Introduction Mesenchymal stromal cell (MSC) therapy mitigates lung injury and improves survival in murine models of sepsis. Precise mechanisms of therapeutic benefit remain poorly understood. Objectives To identify host-derived regulatory elements that may contribute to the therapeutic effects of MSCs, we profiled the microRNAome (miRNAome) and transcriptome of lungs from mice randomised to experimental polymicrobial sepsis-induced lung injury treated with either placebo or MSCs. Methods and results A total of 11 997 genes and 357 microRNAs (miRNAs) expressed in lungs were used to generate a statistical estimate of association between miRNAs and their putative mRNA targets; 1395 miRNA:mRNA significant association pairs were found to be differentially expressed (false discovery rate ≤0.05). MSC administration resulted in the downregulation of miR-27a- 5p and upregulation of its putative target gene VAV3 (adjusted p=1.272E-161) in septic lungs. In human pulmonary microvascular endothelial cells, miR-27a- 5p expression levels were increased while VAV3 was decreased following lipopolysaccharide (LPS) or tumour necrosis factor (TNF) stimulation. Transfection of miR-27a- 5p mimic or inhibitor resulted in increased or decreased VAV3 message, respectively.

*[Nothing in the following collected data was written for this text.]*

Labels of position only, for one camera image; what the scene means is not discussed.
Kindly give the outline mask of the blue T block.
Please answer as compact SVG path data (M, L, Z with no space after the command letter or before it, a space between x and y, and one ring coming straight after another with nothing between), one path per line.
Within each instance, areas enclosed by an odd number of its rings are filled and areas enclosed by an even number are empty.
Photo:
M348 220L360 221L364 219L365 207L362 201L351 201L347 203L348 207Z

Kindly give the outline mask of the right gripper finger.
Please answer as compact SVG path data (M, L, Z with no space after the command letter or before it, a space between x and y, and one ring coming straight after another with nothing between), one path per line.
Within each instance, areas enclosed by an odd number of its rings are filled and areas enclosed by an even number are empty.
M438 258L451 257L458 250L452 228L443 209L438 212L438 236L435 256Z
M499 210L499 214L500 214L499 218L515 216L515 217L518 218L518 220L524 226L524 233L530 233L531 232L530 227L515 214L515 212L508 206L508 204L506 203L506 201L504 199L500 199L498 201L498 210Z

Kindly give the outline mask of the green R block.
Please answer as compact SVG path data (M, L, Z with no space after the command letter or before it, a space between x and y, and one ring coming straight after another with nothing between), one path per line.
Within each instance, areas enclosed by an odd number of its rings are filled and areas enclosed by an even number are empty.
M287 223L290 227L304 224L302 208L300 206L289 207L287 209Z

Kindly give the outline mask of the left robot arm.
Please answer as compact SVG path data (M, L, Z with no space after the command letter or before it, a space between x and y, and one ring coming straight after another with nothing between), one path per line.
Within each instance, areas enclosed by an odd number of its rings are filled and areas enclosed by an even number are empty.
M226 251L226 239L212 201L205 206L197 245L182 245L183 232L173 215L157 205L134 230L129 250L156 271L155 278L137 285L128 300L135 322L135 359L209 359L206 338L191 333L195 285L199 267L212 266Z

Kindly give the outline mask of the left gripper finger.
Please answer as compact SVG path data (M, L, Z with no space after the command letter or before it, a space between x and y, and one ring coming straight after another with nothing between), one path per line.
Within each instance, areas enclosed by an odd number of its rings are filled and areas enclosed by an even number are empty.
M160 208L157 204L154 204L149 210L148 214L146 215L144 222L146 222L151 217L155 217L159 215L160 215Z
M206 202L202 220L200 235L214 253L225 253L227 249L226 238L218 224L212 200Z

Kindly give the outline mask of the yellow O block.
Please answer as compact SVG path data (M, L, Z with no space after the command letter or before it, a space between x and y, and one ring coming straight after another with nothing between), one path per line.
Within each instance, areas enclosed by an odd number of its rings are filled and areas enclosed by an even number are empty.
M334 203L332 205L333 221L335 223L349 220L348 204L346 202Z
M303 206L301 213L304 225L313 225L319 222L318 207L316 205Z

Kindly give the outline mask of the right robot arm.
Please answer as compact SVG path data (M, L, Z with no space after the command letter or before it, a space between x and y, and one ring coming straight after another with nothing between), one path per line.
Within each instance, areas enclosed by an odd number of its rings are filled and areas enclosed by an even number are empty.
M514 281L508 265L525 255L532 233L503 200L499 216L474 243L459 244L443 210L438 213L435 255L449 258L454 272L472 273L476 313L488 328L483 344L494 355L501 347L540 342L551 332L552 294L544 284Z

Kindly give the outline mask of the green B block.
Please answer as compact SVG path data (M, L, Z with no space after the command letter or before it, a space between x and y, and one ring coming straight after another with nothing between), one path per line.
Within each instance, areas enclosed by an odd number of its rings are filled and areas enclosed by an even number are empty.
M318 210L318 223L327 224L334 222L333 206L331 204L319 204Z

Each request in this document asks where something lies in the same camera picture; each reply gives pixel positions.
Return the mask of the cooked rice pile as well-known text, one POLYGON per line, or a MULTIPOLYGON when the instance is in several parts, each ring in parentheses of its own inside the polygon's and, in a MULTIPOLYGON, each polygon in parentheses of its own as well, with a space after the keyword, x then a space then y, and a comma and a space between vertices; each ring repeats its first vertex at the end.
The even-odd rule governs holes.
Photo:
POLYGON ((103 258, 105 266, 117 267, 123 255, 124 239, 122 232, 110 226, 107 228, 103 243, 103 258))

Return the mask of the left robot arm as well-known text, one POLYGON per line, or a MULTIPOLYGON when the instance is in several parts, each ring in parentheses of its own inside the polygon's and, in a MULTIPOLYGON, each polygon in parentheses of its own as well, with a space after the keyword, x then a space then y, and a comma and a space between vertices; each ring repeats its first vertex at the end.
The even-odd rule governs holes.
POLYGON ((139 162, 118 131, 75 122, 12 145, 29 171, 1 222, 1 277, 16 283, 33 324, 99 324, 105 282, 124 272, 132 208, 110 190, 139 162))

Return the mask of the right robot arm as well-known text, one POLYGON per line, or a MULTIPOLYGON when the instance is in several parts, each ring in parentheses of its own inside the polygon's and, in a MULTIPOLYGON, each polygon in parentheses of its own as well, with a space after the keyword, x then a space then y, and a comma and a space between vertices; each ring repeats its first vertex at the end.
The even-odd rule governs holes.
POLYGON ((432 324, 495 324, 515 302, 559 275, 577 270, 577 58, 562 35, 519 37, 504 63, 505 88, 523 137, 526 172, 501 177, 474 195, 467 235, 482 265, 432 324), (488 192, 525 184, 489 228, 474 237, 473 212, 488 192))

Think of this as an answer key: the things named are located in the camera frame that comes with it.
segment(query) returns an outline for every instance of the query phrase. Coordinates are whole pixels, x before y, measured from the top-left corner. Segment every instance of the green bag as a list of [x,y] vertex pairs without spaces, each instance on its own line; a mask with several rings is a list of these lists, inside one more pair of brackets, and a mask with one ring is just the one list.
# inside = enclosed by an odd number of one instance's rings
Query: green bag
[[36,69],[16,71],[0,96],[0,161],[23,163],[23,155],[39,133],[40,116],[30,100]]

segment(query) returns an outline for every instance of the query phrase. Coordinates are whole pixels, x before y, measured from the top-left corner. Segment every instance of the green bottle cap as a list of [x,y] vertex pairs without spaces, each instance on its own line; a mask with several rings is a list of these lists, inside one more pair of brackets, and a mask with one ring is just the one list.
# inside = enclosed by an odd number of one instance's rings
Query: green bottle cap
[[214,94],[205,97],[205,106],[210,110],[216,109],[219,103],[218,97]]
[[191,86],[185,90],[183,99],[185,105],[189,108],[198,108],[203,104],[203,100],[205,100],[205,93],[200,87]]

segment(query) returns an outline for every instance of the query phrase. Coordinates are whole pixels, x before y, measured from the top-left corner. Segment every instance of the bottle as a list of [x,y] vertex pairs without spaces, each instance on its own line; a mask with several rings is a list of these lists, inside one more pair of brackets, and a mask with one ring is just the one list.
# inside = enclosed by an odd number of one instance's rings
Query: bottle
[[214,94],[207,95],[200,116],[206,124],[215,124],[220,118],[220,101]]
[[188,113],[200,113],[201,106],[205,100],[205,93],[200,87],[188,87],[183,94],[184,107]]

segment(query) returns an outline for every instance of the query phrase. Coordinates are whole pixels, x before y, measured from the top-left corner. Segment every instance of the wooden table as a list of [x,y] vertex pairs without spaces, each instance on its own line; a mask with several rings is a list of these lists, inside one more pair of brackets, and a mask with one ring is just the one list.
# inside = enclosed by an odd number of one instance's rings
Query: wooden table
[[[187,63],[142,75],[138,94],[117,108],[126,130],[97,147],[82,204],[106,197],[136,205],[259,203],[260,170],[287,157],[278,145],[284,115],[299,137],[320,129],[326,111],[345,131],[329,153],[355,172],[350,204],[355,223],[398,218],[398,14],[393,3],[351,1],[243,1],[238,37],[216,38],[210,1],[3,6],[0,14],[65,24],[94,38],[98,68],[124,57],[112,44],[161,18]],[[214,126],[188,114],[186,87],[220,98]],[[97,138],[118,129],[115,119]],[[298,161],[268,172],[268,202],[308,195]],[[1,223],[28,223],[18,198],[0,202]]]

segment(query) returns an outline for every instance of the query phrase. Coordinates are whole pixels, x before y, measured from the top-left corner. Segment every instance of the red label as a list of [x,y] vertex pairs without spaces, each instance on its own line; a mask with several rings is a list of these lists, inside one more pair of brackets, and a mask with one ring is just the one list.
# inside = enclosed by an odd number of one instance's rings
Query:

Luciferase reporter assay demonstrated specific binding of miR-27a- 5p to the 3'UTR of VAV3. miR27a-5p inhibition mitigated TNF-induced (1) delayed wound closure, increased (2) adhesion and (3) transendothelial migration but did not alter permeability. In vivo, cell infiltration was attenuated by intratracheal coinstillation of the miR-27a- 5p inhibitor, but this did not protect against endotoxin-induced oedema formation. Conclusions Our data support involvement of miR-27a- 5p and VAV3 in cellular adhesion and infiltration during acute lung injury and a potential role for miR-27a- based therapeutics for acute respiratory distress syndrome.